Input for this task START

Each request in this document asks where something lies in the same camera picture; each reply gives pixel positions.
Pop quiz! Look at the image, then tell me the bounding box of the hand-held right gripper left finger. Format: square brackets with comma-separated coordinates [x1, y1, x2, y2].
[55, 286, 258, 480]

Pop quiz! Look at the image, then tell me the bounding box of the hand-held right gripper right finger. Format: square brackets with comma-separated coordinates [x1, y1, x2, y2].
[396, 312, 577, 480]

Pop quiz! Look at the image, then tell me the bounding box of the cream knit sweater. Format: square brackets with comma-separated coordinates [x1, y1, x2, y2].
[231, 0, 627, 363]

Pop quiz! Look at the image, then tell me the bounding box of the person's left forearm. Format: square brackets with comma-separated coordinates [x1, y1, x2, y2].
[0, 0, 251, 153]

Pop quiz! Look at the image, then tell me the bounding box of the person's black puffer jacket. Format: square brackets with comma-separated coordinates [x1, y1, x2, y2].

Input for this task END

What is needed - Write out the entire listing so that each line matches the original exactly.

Task response -
Each request in this document asks where something lies in the same camera picture; each reply gives pixel positions.
Pop quiz! Look at the image, then tell me the bounding box of the hand-held right gripper left finger. Format: square brackets with comma-separated coordinates [x1, y1, x2, y2].
[55, 286, 258, 480]

Pop quiz! Look at the image, then tell me the bounding box of the hand-held right gripper right finger. Format: square brackets with comma-separated coordinates [x1, y1, x2, y2].
[396, 312, 577, 480]

Pop quiz! Look at the image, then tell me the bounding box of the cream knit sweater. Format: square brackets with comma-separated coordinates [x1, y1, x2, y2].
[231, 0, 627, 363]

Pop quiz! Look at the image, then tell me the bounding box of the person's left forearm. Format: square brackets with comma-separated coordinates [x1, y1, x2, y2].
[0, 0, 251, 153]

Pop quiz! Look at the image, then tell me the bounding box of the person's black puffer jacket. Format: square brackets with comma-separated coordinates [x1, y1, x2, y2].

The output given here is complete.